─── Task material
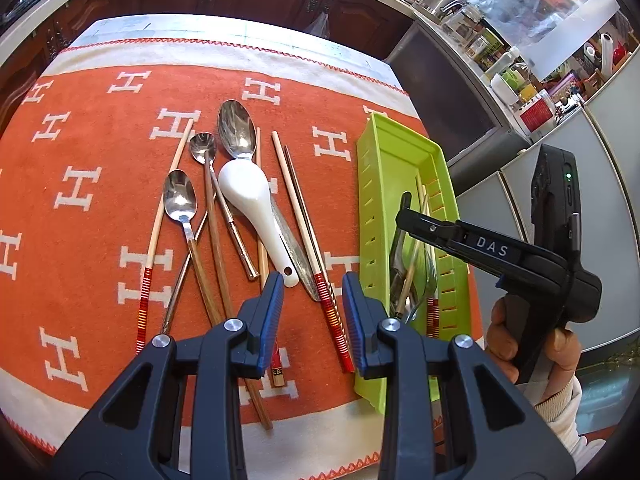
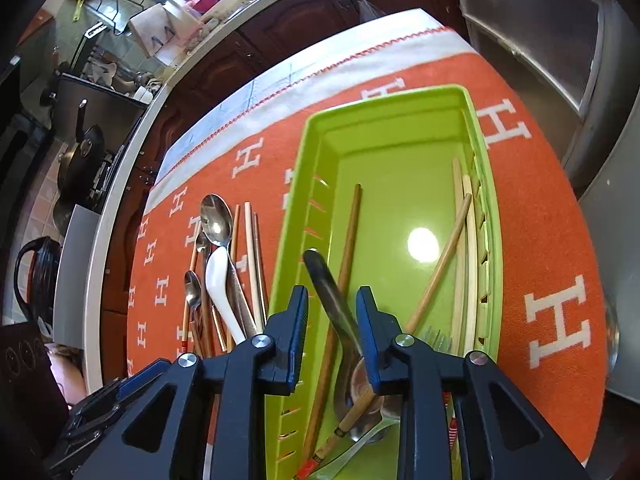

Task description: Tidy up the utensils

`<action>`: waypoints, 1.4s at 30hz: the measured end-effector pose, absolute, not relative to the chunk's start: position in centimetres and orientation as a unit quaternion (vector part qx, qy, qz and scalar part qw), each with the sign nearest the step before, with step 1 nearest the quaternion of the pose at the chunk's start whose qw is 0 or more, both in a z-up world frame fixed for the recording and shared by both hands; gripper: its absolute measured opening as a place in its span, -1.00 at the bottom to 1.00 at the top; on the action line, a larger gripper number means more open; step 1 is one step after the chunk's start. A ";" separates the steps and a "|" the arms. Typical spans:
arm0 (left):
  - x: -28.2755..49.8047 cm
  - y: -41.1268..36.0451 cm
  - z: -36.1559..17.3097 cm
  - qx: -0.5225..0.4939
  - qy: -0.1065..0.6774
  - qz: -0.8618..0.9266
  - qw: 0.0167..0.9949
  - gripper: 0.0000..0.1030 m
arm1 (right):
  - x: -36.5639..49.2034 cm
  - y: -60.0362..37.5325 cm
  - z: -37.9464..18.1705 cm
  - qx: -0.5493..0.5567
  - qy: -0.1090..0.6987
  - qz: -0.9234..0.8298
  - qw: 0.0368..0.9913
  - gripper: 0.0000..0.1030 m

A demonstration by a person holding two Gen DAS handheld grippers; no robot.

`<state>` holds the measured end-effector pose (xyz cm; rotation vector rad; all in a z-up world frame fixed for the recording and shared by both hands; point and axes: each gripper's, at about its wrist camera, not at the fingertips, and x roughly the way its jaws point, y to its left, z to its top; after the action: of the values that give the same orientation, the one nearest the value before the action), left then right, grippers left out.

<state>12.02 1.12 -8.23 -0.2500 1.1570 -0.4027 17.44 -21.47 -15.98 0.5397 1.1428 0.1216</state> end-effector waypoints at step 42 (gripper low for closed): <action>11.1 6.7 -8.9 -0.102 0.534 -0.128 0.830 -0.48 | 11.6 -14.3 -7.2 0.138 0.526 0.093 0.834 -0.52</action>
<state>11.13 6.75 -8.90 -0.2163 1.1327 -0.2719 11.59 -14.35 -7.20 0.2917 1.1146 0.1966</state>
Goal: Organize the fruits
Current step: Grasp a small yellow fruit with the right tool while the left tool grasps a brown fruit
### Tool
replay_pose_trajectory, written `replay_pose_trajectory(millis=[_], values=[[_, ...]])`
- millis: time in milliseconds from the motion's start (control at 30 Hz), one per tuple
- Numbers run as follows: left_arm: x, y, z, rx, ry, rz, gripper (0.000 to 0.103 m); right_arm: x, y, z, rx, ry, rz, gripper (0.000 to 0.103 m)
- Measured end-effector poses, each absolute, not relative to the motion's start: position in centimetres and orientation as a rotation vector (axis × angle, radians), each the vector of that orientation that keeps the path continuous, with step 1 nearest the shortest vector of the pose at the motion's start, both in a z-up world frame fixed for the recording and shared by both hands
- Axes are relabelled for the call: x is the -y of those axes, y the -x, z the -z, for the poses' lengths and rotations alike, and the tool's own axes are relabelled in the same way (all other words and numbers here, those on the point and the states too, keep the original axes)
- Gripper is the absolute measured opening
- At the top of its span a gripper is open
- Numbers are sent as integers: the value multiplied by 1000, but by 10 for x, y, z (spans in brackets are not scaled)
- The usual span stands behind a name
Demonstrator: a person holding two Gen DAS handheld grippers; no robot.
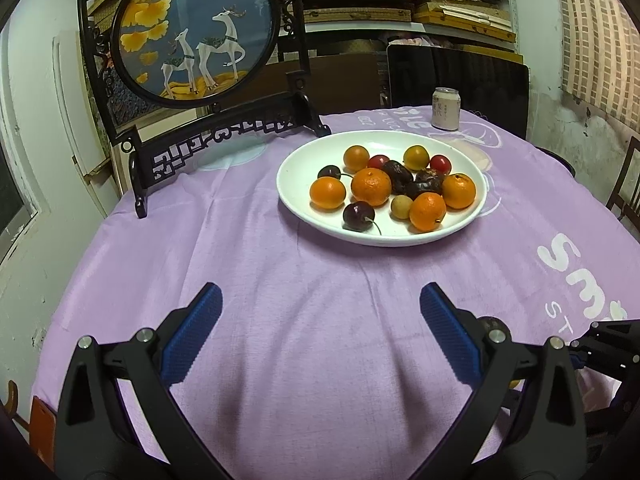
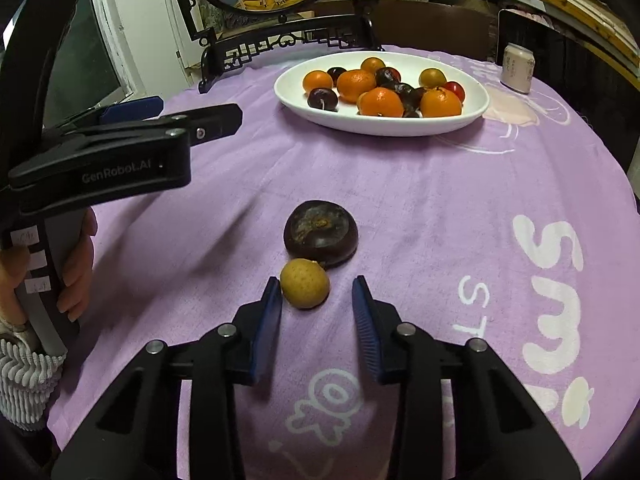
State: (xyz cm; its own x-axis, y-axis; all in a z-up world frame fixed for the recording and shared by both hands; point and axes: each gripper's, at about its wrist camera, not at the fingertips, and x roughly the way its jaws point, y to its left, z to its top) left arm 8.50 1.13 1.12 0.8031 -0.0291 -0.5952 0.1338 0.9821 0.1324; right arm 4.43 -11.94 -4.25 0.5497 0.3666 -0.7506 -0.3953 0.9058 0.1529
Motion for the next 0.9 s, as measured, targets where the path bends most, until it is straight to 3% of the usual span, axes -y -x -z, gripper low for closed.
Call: replay_pose_trajectory(millis=[100,567,900], values=[[-10,-85,-11,-632,-180,86,101,118,-44,43,-879,33,-478,25],[3,-81,-5,-659,-199,169,101,168,-48,22,-793,-132,-382,24],[60,-56,23,-699,-355,423,101,211,-56,11,-754,-290,-320,24]])
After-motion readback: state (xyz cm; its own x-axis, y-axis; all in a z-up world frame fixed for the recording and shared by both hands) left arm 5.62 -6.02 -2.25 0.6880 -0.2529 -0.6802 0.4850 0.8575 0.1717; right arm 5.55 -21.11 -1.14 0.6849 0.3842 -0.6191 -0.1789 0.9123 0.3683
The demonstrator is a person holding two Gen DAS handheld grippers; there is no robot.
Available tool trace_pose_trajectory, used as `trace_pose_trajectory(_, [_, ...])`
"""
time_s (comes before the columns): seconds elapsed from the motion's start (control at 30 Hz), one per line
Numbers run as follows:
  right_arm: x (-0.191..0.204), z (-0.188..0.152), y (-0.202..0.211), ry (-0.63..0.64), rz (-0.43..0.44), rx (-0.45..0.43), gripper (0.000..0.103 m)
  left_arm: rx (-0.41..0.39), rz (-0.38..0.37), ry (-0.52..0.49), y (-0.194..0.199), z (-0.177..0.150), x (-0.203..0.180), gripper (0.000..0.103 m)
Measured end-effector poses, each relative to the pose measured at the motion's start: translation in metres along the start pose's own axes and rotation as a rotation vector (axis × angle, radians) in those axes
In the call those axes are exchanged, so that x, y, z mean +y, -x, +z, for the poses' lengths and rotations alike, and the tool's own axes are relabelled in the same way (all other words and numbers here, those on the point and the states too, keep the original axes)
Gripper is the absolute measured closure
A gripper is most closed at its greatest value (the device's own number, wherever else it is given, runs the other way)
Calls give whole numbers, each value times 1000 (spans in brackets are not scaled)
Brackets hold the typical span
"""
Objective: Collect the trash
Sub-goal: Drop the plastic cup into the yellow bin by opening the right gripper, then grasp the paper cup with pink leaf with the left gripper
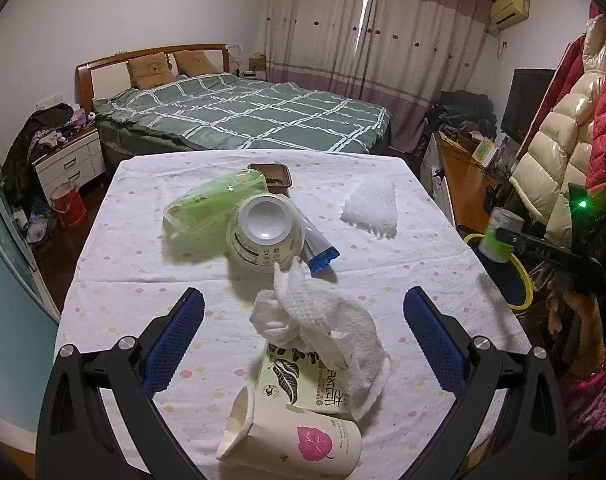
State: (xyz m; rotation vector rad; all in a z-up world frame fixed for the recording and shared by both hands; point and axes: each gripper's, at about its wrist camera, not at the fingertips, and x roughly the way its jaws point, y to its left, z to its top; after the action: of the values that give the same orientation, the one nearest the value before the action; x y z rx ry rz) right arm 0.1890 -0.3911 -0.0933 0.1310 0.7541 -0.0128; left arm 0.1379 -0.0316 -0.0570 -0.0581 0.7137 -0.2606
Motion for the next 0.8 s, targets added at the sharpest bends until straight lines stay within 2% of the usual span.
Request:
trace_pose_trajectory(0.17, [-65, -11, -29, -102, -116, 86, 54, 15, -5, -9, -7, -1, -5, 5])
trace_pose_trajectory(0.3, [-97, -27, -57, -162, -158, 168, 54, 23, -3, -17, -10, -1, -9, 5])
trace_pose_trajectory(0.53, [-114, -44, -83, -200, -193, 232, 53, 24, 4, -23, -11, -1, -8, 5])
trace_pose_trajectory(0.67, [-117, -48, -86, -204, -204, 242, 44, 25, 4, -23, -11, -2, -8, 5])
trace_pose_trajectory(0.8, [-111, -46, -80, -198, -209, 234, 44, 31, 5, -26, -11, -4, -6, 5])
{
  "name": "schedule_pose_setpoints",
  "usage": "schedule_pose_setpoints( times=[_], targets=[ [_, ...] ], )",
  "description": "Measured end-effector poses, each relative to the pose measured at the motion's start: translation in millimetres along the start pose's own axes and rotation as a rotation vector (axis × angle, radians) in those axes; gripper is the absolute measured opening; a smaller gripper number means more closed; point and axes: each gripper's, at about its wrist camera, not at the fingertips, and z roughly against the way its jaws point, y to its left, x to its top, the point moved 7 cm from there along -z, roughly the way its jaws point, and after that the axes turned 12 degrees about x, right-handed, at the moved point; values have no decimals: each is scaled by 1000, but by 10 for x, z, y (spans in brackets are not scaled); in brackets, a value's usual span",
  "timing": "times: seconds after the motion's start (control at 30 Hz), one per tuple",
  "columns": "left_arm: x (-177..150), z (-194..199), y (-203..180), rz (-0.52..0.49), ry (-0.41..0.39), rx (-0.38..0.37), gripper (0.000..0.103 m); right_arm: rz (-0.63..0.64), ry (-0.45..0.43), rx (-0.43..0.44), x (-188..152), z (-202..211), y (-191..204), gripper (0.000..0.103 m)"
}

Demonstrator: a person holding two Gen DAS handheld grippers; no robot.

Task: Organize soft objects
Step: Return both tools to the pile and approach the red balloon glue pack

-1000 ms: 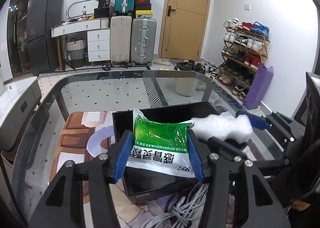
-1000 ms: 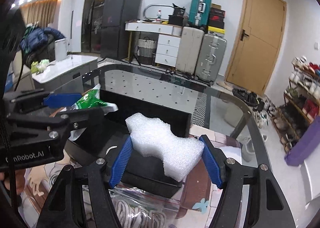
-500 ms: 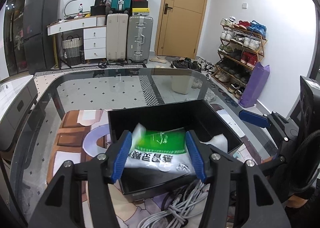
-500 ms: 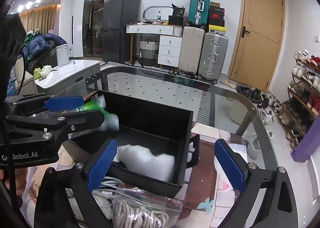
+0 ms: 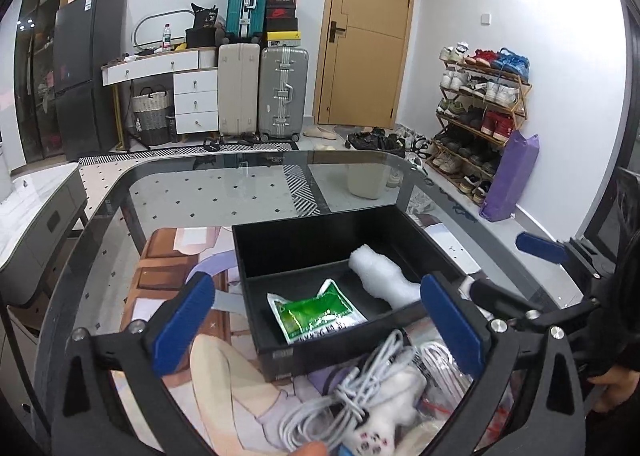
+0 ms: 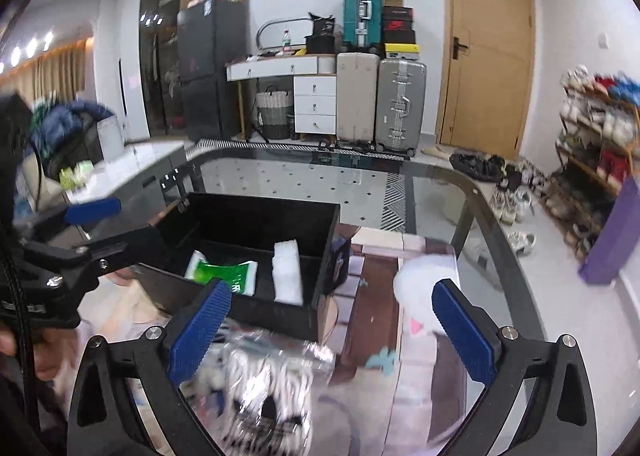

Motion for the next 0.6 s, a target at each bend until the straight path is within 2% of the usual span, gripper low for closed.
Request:
schedule_pose_setpoints(
  times=[0.1,0.37,0.6],
  targets=[
    [-70,136,12,-6,-6,4,103,-50,-10,21,-93,224,16,102],
    [-330,390,-13,-19,4,5,103,-86,-22,35,-434,614,153,102],
    [-545,557,-54,-28,-2,18,103,-69,-20,58,-668,842,286,102]
  ],
)
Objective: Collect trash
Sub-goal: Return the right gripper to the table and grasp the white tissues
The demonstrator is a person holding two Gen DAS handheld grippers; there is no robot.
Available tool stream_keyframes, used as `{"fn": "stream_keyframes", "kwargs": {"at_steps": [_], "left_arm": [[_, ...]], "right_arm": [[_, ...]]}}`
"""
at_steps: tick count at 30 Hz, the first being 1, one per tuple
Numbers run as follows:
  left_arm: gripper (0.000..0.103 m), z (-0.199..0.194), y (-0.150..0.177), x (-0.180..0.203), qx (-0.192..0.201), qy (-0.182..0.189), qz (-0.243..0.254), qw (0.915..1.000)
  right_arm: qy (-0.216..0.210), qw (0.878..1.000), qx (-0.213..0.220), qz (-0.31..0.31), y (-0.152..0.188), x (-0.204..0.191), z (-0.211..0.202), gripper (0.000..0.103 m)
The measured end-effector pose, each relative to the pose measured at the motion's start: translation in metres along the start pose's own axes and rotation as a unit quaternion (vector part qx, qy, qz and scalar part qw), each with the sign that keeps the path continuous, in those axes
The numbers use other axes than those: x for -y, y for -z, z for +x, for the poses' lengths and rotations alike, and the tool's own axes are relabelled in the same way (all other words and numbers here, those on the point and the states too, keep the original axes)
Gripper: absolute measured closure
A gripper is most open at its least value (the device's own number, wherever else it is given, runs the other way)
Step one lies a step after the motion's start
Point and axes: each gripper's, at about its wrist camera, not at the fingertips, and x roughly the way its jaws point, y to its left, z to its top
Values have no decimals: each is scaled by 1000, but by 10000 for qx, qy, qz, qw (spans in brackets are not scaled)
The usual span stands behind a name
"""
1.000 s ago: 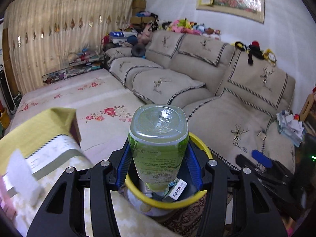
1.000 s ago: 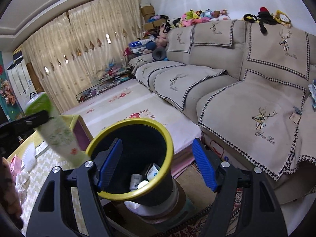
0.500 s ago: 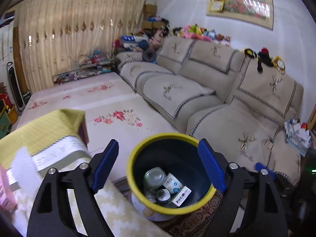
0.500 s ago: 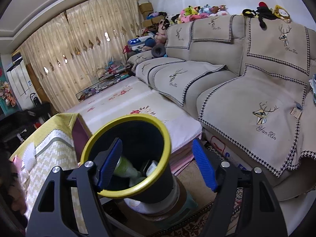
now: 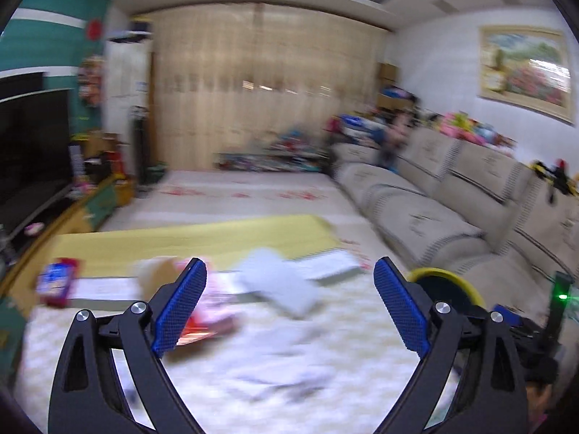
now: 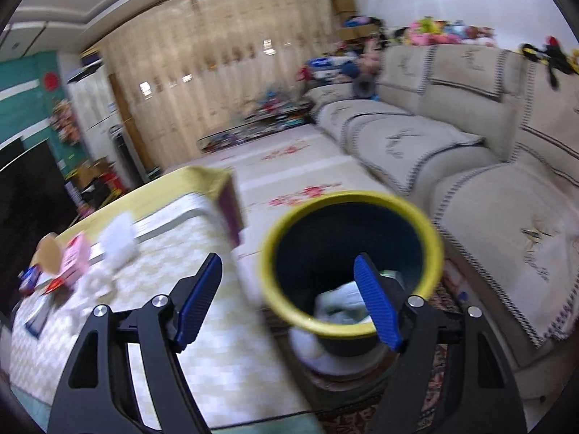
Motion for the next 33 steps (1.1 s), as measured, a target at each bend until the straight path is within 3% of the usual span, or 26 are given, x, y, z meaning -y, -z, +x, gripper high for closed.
{"fn": "stream_keyframes", "kwargs": {"at_steps": [5,8,13,18,23,24,25,28,30,33], "left_arm": [[11,-13,14,-75,276,-759,-93,9967],[11,-8,24,-109,280,-1012,-177,9943],[11,1,38,-153,246,-1144,-547,9916],[11,4,45,-171,326,-1216,-634,9900],[11,9,50,-167,272,-1081,-794,9906],[11,7,50,-158,276,-1072,-810,9905],[11,8,50,-159,279,-1056,-834,9905],[11,7,52,-157,273,-1041,-853,9905],[11,8,53,-156,252,-1024,-864,9907],[11,9,55,-156,218,-1017,-867,9908]], "right_arm": [[-436,9973,-254,-542,7,-70,15,31],[-860,9910,-570,-852,12,-117,29,31],[-1323,9761,-1024,-1386,18,-179,51,31],[-1263,9571,-1628,-2038,33,-222,81,27],[-1108,9518,-1832,-2196,43,-240,95,27],[-1100,9501,-1883,-2232,45,-242,97,35],[-1085,9500,-1869,-2255,47,-244,99,37],[-1183,9486,-1872,-2261,48,-251,99,62],[-1351,9478,-1943,-2136,48,-250,97,86],[-1466,9501,-1911,-1981,47,-241,90,91]]}}
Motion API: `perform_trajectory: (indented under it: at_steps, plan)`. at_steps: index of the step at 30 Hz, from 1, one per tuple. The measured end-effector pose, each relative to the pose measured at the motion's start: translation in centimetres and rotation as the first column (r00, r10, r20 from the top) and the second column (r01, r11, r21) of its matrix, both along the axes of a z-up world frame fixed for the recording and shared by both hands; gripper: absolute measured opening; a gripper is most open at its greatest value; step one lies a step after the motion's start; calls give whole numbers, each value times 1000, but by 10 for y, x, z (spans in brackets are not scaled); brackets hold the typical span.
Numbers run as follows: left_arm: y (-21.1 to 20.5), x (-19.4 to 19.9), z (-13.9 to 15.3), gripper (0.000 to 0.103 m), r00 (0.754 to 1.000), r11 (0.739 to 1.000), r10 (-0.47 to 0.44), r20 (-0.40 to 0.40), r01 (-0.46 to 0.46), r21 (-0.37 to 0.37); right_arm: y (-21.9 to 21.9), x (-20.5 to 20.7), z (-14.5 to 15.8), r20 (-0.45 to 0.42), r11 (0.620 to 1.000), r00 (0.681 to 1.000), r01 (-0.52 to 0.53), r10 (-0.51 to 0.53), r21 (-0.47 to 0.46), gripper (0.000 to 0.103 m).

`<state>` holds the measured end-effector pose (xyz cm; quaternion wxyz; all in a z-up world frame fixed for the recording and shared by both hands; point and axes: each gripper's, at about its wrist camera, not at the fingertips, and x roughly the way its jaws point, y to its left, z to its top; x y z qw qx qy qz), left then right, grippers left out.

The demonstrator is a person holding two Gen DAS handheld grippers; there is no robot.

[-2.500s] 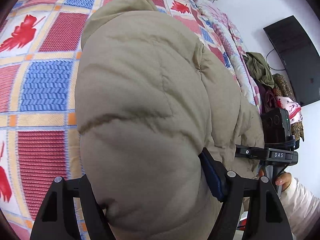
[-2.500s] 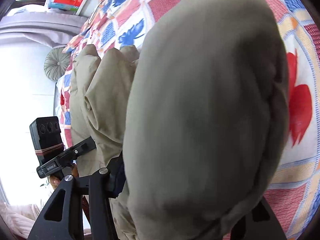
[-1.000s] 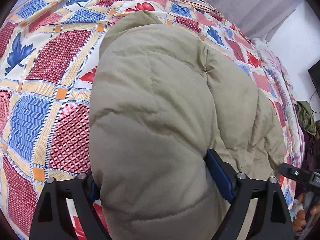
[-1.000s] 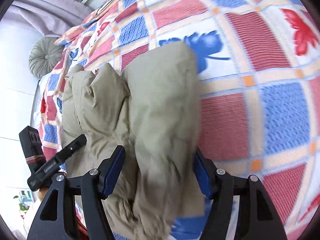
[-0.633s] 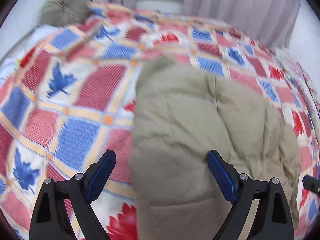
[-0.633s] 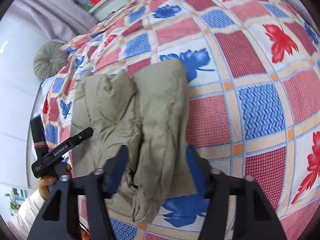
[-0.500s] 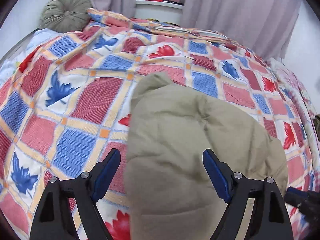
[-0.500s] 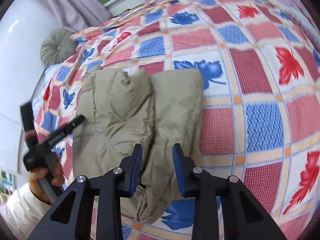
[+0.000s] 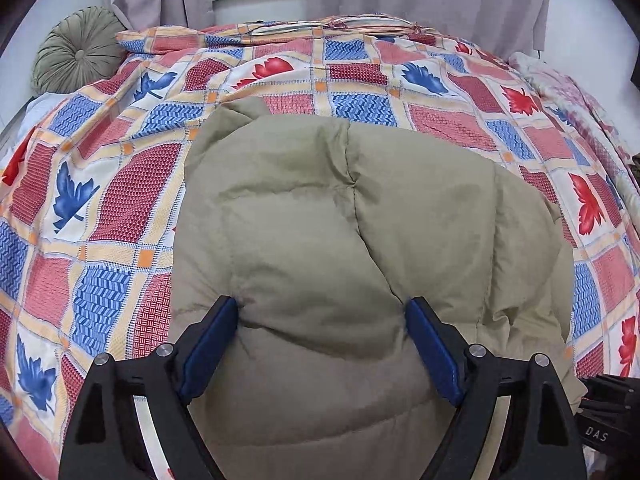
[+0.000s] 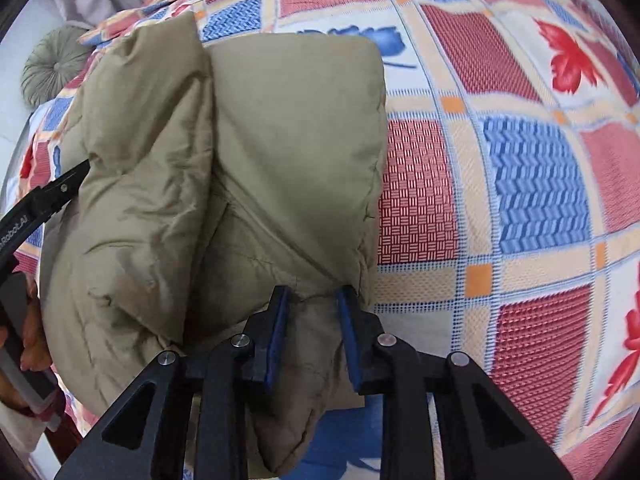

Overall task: Fold large clothes
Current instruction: 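Release the bundle and smooth it flat with both grippers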

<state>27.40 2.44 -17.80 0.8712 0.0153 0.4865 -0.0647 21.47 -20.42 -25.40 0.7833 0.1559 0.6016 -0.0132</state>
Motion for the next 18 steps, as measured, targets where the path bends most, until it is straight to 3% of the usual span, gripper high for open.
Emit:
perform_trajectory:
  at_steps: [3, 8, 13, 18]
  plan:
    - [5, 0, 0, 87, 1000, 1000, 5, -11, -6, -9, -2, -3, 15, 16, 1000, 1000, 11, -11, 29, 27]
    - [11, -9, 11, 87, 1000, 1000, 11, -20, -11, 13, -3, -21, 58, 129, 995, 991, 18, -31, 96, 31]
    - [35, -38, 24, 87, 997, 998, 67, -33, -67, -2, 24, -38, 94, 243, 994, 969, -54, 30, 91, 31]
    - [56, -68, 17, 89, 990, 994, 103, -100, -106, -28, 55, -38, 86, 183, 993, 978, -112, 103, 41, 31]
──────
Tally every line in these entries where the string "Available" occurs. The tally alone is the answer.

2